A peek into home of American journalist who covered March 1

Dilkusha, the former house of Albert Taylor, an AP correspondent who reported on the March 1 Independence Movement. The house is under restoration work for an official public opening scheduled for 2020. Korea Times photo by Jon Dunbar
By Lee Suh-yoon
The house of the American journalist Albert Taylor will be open briefly to public view next Friday in commemoration of the 100th anniversary of the March 1 Independence Movement, Seoul Metropolitan Government said, Tuesday.
It has been under restoration work for an official public opening planned for 2020.
Albert Taylor / Courtesy of Seoul Museum of History via Jennifer Linley Taylor
Albert Taylor, a part-time journalist and correspondent for The Associated Press, arrived in Korea in 1896 to join the gold-mining business. When the March 1 Movement broke out in 1919, he reported on the event to the world from the ground. He reported on the Proclamation of Independence ― copies of which he claims to have accidentally come across while visiting his wife at Severance Hospital ― as well as King Gojong's state funeral and the bloody Jeam-ri massacre.
The house is located in Haengchon-dong, the western part of Seoul's Jongno area. Taylor and his wife named the house Dilkusha, meaning “heart's delight” in Hindi. The two met in Japan and married in India. They were expelled from Korea in 1942 due to worsening U.S-Japan ties. The house was divided into multiple living units and lived in until historians rediscovered the site about a decade ago.

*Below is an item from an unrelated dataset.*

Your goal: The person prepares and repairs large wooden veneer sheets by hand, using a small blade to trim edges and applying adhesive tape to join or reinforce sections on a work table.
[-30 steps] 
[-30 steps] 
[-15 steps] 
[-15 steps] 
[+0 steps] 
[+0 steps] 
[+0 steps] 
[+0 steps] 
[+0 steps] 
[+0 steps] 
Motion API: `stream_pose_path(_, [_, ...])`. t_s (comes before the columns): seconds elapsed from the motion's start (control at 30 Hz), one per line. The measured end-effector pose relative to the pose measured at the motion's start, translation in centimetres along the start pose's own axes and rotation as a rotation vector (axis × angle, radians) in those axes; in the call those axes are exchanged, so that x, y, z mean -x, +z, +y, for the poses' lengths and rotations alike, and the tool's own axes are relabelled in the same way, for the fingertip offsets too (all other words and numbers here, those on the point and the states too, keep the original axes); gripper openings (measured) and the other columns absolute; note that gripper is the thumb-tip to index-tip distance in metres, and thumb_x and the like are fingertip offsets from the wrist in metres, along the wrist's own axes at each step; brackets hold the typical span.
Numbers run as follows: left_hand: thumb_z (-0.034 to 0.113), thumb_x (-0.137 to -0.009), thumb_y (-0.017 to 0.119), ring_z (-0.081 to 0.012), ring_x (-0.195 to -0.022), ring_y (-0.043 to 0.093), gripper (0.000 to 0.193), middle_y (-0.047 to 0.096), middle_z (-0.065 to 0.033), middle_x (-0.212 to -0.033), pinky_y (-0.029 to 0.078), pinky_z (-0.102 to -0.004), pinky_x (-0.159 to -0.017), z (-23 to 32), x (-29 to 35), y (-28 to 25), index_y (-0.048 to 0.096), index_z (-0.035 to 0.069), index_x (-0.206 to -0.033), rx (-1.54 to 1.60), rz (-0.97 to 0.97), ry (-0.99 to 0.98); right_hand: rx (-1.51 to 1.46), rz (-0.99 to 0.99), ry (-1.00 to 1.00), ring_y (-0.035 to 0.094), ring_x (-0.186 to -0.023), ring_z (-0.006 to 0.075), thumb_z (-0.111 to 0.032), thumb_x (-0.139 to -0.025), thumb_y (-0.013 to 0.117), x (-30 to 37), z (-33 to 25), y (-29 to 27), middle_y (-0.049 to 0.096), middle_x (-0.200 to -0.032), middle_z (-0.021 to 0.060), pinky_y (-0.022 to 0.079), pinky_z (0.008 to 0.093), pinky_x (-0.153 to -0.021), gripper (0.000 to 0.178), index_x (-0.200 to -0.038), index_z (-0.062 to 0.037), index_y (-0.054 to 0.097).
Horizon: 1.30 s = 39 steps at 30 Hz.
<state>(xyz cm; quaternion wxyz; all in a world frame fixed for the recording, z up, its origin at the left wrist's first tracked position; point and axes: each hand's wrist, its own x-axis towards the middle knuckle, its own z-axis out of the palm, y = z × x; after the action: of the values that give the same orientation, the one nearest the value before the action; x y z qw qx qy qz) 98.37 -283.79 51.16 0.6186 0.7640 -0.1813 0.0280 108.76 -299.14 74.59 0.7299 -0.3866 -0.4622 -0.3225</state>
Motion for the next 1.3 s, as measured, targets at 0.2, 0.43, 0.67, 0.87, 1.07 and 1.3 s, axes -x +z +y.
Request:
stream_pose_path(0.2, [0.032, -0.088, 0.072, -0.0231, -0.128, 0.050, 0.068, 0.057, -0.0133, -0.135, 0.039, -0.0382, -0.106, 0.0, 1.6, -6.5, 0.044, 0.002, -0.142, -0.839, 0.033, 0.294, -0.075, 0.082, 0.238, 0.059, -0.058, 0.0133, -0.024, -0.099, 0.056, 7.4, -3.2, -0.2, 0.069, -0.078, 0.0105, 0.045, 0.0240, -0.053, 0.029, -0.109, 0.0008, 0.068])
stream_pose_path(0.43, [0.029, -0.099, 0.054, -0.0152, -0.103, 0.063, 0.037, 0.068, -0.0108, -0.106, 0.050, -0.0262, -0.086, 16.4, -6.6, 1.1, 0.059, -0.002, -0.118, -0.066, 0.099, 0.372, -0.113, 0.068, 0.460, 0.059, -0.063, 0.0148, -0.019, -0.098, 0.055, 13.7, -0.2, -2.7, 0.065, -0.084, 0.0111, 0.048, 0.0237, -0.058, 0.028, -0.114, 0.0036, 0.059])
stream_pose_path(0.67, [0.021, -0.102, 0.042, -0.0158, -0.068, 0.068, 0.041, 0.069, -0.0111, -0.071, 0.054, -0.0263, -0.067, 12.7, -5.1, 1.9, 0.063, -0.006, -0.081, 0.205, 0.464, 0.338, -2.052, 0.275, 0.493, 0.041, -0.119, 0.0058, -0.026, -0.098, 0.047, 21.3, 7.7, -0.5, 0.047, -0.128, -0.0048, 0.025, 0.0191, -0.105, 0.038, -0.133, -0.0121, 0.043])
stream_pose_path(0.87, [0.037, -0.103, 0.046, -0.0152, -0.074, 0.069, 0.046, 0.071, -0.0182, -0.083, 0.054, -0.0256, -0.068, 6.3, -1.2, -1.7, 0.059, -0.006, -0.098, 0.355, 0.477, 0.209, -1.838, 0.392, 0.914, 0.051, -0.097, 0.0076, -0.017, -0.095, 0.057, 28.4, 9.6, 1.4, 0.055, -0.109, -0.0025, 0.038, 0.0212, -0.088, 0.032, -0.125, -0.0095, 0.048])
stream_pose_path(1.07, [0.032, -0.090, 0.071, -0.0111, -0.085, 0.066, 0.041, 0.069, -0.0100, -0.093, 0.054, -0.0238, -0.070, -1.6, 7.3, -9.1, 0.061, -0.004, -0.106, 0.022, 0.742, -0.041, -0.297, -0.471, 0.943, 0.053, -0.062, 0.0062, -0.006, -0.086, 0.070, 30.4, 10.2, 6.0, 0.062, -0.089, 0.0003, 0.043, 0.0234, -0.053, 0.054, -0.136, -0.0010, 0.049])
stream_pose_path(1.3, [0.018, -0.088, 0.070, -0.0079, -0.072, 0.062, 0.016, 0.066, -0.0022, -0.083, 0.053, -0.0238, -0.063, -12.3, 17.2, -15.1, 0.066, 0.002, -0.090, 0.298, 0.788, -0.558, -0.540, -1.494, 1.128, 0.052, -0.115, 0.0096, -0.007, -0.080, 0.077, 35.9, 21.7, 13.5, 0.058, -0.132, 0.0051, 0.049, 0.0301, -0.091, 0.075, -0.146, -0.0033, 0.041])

Though visitors are not allowed inside the house due to safety reasons, the grounds will be open to the public from 2 p.m. to 4:20 p.m. on March 1, after which it will be closed off again to resume renovation work.
The city plans to restore the two-story red brick house as close to its original image as possible and reopen it as a commemorative museum in 2020. The museum will also display items, photos and letters belonging to Taylor and his wife Mary. These family heirlooms are currently on display at the Dilkusha exhibition being held at Seoul History Museum until March 10.
Taylor, who died at the age of 73 in 1948, now rests at Yanghwajin Foreigners' Cemetery, a few kilometers southwest of Dilkusha.